Kim Hyun-Ji, Kim Hakseung, Kim Dong-Joo
Institute for Brain and Cognitive Engineering, Korea University, Seoul, Korea.
Department of Brain and Cognitive Engineering, Korea University, Seoul, Korea.
J Clin Neurol. 2025 Jan;21(1):53-64. doi: 10.3988/jcn.2024.0038.
Obstructive sleep apnea (OSA) is associated with an increased risk of adverse outcomes, including mortality. Machine-learning algorithms have shown potential in predicting clinical outcomes in patients with OSA. This study aimed to develop and evaluate a machine-learning algorithm for predicting 10- and 15-year all-cause mortality in patients with OSA.

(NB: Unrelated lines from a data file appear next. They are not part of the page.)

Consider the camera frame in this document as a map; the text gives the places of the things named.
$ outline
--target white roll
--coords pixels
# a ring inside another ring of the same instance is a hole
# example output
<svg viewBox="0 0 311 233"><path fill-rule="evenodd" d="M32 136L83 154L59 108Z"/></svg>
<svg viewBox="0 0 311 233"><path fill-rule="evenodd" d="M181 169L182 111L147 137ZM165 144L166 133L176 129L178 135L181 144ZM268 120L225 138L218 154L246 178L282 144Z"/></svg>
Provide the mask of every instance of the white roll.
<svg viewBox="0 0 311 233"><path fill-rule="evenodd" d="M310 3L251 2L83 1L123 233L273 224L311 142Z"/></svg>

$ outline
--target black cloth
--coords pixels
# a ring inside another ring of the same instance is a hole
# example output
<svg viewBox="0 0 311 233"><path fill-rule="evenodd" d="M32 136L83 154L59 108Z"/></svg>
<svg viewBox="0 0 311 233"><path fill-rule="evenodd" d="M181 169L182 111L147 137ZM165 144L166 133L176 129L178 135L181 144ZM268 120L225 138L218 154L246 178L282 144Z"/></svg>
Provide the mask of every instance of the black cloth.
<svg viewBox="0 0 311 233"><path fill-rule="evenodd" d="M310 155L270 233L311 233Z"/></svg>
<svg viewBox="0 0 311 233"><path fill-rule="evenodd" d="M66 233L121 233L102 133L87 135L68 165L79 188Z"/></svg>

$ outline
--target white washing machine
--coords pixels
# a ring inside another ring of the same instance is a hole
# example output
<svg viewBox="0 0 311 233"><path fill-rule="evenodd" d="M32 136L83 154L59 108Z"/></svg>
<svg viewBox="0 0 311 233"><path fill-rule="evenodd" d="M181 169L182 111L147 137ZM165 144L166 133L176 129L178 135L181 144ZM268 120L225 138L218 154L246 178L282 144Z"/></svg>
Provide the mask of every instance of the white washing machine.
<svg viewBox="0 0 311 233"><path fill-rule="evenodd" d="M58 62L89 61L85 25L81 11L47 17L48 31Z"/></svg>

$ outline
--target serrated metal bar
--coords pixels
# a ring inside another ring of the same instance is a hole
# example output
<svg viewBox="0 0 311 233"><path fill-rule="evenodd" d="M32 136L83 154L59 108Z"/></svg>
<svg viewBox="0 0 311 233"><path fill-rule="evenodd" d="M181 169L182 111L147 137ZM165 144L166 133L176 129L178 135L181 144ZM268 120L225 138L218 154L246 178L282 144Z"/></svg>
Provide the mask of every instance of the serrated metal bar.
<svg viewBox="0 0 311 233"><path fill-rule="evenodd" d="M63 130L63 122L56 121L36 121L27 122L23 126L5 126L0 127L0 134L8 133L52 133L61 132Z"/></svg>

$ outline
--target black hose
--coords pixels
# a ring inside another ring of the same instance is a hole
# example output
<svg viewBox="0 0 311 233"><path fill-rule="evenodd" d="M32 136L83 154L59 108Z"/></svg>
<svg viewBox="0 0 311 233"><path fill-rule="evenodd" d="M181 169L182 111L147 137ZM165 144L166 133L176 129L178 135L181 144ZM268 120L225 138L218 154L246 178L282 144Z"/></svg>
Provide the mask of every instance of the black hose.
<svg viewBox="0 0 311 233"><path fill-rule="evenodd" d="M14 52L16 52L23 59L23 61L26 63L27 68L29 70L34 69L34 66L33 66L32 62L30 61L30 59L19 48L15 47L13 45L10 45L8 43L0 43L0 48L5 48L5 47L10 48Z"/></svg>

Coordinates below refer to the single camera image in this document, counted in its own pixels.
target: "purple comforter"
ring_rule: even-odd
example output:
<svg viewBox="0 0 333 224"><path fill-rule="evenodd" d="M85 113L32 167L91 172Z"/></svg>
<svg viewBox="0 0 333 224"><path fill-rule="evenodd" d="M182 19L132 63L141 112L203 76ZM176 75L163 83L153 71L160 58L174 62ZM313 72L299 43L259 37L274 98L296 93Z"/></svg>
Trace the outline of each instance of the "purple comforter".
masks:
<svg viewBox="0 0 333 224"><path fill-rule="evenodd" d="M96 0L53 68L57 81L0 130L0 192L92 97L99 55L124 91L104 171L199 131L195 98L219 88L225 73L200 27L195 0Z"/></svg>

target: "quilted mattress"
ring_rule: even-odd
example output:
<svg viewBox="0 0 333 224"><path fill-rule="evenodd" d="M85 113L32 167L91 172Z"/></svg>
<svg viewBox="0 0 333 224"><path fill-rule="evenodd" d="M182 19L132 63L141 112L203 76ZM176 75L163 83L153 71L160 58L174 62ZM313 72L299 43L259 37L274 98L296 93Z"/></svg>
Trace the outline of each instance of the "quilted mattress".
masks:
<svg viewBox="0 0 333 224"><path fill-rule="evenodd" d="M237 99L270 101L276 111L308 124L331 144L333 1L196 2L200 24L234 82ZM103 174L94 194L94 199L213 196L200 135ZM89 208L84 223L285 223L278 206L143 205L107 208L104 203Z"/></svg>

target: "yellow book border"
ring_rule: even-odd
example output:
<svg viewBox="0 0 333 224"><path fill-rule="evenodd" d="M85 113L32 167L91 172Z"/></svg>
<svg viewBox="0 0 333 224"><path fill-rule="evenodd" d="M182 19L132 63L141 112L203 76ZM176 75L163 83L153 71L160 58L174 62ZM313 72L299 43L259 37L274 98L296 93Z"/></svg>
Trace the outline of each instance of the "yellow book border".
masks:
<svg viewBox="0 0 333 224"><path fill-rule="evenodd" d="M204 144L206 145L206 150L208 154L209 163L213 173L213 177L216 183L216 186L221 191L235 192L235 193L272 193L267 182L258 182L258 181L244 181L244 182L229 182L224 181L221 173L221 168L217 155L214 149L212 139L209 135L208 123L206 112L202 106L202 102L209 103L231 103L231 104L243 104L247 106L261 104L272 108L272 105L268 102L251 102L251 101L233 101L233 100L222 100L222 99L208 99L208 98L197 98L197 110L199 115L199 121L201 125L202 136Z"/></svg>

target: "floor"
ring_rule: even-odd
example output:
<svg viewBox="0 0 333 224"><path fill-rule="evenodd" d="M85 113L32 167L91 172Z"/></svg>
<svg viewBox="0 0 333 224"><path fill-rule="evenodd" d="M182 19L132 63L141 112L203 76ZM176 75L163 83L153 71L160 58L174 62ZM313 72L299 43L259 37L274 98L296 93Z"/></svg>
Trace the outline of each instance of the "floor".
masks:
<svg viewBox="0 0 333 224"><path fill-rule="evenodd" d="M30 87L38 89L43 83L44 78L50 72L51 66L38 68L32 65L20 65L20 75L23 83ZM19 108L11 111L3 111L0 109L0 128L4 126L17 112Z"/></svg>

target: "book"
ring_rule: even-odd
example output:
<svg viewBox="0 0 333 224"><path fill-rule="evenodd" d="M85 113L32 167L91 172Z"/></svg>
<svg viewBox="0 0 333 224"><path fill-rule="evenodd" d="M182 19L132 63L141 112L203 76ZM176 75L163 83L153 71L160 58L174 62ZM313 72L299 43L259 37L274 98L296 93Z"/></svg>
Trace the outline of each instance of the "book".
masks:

Patients with OSA were stratified into deceased and alive groups based on mortality outcomes. Various sleep-related features were analyzed, including objective sleep measures and the heart-rate variability during various sleep stages. The light gradient-boosting machine (LGBM) algorithm was employed to construct a risk-stratification model. The predictive performance of the model was assessed using the area under the receiver operating characteristic curve (AUC) for predicting mortality over 10 and 15 years. Survival analysis was conducted using Kaplan-Meier plots and Cox proportional-hazards model.
This study found that parasympathetic activity was higher in OSA patients with worse outcomes than in those with better outcomes. The LGBM-based prediction model with sleep-related features was moderately accurate, with a mean AUC of 0.806 for predicting 10- and 15-year mortality. Furthermore, survival analysis demonstrated that LGBM could significantly distinguish the high- and low-risk groups, as evidenced by Kaplan-Meier plots and Cox regression results.
This study has confirmed the potential of sleep-related feature analysis and the LGBM algorithm for evaluating the mortality risk in OSA patients. The developed risk-stratification model offers an efficient and interpretable tool for clinicians that emphasizes the significance of patient-specific autonomic responses in mortality prediction. Incorporating survival analysis further validated the robustness of the model in predicting long-term outcomes.
阻塞性睡眠呼吸暂停(OSA)与包括死亡率在内的不良后果风险增加相关。机器学习算法在预测OSA患者的临床结局方面已显示出潜力。本研究旨在开发并评估一种用于预测OSA患者10年和15年全因死亡率的机器学习算法。
根据死亡率结局将OSA患者分为死亡组和存活组。分析了各种与睡眠相关的特征,包括客观睡眠指标以及不同睡眠阶段的心率变异性。采用轻梯度提升机(LGBM)算法构建风险分层模型。使用受试者工作特征曲线下面积(AUC)评估模型对10年和15年死亡率的预测性能。使用Kaplan-Meier曲线和Cox比例风险模型进行生存分析。
本研究发现,结局较差的OSA患者的副交感神经活动高于结局较好的患者。基于LGBM的具有睡眠相关特征的预测模型具有中等准确性,预测10年和15年死亡率的平均AUC为0.806。此外,生存分析表明,LGBM能够显著区分高风险组和低风险组,Kaplan-Meier曲线和Cox回归结果证明了这一点。
本研究证实了睡眠相关特征分析和LGBM算法在评估OSA患者死亡风险方面的潜力。所开发的风险分层模型为临床医生提供了一种高效且可解释的工具,强调了患者特异性自主反应在死亡率预测中的重要性。纳入生存分析进一步验证了该模型在预测长期结局方面的稳健性。